During an economic downturn, most companies try to cut costs to ease margin compression and improve their liquidity. Intelligent cost control across the board is recommended. Understand the company's fixed and variable costs and do not overlook any outstanding liabilities that are not reflected on the balance sheet.

Institute policies that encourage and reward cost savings and cash conservation.

Do not automatically cut either marketing costs or employees as this might affect business operations and the company's competitive position when market conditions improve.

A cost database is important, enabling multi-dimensional analysis to improve cost-related decision making.

Focus on key customers

In times of slowing sales, competitors will be more aggressive in their efforts to win over your best customers. It is recommended that companies strengthen their relationships with all key customers. Understand their needs and try to improve the quality of your services, or help them to reduce costs. Customer relationship management and customer experience enhancement initiatives are recommended to maintain them loyalty.

Don't forget to keep a weather eye on the upstream of your value chain. Ensure that your suppliers are robust and in good shape.

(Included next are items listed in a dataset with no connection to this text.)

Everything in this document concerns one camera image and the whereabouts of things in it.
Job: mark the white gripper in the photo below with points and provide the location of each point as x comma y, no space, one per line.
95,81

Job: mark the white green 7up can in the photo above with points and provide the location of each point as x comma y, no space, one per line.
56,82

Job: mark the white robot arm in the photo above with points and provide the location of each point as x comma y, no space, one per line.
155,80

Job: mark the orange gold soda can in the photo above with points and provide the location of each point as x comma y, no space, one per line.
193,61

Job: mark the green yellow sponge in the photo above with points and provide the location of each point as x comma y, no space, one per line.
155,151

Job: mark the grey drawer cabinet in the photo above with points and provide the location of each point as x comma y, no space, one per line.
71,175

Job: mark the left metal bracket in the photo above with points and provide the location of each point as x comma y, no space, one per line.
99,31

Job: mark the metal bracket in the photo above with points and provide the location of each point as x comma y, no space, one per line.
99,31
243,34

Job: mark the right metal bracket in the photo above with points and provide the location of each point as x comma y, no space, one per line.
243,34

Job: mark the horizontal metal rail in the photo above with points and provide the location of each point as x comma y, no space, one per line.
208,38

Carefully consider your investment plan

Don't automatically stop investing. Consider investments in core-business assets that have the potential to generate higher income in the short term. Refocus away from longer-term innovation, but encourage innovation that may achieve shorter-term revenue increases or improve cash flow.

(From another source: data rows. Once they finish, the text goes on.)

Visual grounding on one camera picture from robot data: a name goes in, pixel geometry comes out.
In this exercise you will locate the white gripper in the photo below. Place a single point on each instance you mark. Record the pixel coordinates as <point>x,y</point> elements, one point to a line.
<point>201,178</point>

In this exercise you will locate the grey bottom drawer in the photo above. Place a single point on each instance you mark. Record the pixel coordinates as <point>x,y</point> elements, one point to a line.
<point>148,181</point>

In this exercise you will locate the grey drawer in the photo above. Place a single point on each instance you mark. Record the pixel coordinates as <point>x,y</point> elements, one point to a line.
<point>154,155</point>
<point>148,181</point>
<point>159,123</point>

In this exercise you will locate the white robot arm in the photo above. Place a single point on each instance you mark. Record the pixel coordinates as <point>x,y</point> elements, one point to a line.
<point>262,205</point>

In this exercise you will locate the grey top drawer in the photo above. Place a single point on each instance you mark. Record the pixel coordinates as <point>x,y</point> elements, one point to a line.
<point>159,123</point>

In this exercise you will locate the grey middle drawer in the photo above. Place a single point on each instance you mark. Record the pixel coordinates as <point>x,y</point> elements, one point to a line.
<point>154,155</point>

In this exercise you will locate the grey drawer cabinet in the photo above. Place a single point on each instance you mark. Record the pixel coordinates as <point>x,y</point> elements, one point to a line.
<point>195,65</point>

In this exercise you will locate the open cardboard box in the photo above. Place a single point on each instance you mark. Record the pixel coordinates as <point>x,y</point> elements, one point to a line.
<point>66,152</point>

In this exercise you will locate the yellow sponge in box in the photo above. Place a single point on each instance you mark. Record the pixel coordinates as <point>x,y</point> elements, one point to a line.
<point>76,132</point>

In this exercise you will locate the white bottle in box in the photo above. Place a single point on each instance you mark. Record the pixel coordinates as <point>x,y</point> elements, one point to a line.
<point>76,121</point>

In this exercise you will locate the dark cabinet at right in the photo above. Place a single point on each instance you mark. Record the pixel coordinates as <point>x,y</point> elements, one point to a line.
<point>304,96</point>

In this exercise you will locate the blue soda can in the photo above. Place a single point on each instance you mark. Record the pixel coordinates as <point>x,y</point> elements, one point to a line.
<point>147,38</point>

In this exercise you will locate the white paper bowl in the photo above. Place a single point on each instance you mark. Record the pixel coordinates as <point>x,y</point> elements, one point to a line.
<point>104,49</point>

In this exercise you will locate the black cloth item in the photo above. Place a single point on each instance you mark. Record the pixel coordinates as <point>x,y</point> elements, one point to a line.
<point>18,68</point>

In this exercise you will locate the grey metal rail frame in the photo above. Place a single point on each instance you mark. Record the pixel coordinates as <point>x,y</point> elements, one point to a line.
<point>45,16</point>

Do not cancel an investment if it is vital to keep the business operating properly. To further preserve cash, management teams may consider the use of asset financing or debt to acquire assets.

Get close to your bank

Proactively manage your relationship with your lenders. Treat them as partners. Keep them informed and help them to understand your business. If your company needs additional borrowing, have a plan in hand and give them prior notice. It is always better if your management informs the bank about any issues, rather than have the bank discover them for themselves.

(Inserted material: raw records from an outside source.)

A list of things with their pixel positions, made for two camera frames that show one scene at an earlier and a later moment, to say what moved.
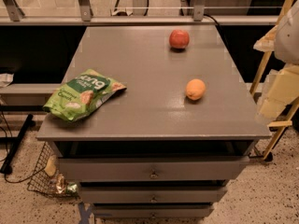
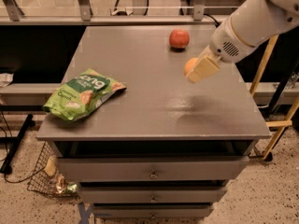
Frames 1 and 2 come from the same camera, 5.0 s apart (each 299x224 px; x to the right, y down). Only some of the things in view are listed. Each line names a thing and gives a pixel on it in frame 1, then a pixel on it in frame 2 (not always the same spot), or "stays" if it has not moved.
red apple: (178, 39) stays
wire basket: (48, 179) stays
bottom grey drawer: (153, 211) stays
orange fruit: (195, 89) -> (190, 64)
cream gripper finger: (282, 89) -> (223, 46)
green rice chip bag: (82, 95) stays
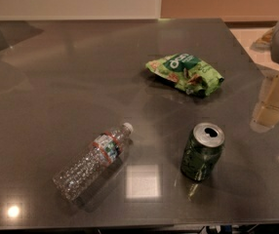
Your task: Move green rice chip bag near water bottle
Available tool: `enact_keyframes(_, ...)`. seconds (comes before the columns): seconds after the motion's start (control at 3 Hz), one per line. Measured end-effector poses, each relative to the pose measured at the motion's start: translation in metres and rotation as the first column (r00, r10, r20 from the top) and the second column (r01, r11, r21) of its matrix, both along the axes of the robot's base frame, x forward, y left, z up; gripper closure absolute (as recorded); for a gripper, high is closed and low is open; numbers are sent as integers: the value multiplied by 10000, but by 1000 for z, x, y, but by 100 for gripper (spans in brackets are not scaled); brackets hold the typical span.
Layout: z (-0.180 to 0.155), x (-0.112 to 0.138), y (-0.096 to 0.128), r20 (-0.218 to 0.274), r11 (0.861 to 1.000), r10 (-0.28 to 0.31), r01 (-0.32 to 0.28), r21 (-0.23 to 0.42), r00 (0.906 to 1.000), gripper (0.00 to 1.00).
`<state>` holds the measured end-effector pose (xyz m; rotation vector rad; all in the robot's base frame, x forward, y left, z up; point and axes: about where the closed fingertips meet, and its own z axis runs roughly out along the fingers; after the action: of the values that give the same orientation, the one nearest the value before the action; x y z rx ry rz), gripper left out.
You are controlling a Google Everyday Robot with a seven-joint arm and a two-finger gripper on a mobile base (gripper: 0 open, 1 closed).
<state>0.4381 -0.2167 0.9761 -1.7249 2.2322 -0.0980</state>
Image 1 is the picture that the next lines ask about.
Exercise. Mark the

Remain current on your company's debts and ensure that the company has the finance available to operate its business effectively.

Be strategic in workforce management

Focus on productivity and manage excess human resources. Look after top performers and loyal employees. If the company must retain a workforce in excess of needs, try to agree on reduced or flexible hours and reduced compensation. Consider using training programmes to build employees' skills to make them more efficient and productive, helping to pre-

pare the team for the eventual upturn.

Retention is vital in the downturn period. The chief executive has to demonstrate that the company believes that people are its greatest asset. Don't simply pay lip service to people issues. Take them seriously and attend to them right away. But avoid excessive micro-management of people. It is tempting to start micro-managing, to be seen to be "doing something" about the crisis. Instead, focus on the critical issues, give clear direction and let the management and people get on with their jobs.

Keep an eye out for bargains

Some businesses that have liquidity problems will consider selling assets as a viable option to bring in cash, because of a lack of confidence in recovery or simply to focus on their core business. These situations create buying opportunities at attractive prices. Best buys are often made in a down market.

Protect personal wealth

Business owners should think hard about financing options before agreeing to become more personally exposed for the sake of business. They should ask themselves: can the business survive a long-term recession? What will we do next time the business needs cash?

Debt is not the only source of cash. Consider other options. Equity financing may be a safer alternative. If you choose debt financing, try to avoid personal guarantees and pledges of personal assets to secure business debt.

Summary

Businesses must take measures to help them cope with the effects of easing demand. It is important that managers truly understand the business, its competitors, industry dynamics and cash flows. Understand the value drivers. Be prepared to take tough decisions.

Businesses adopting a strong, strategic approach into and out of the downturn will be the stars of the future.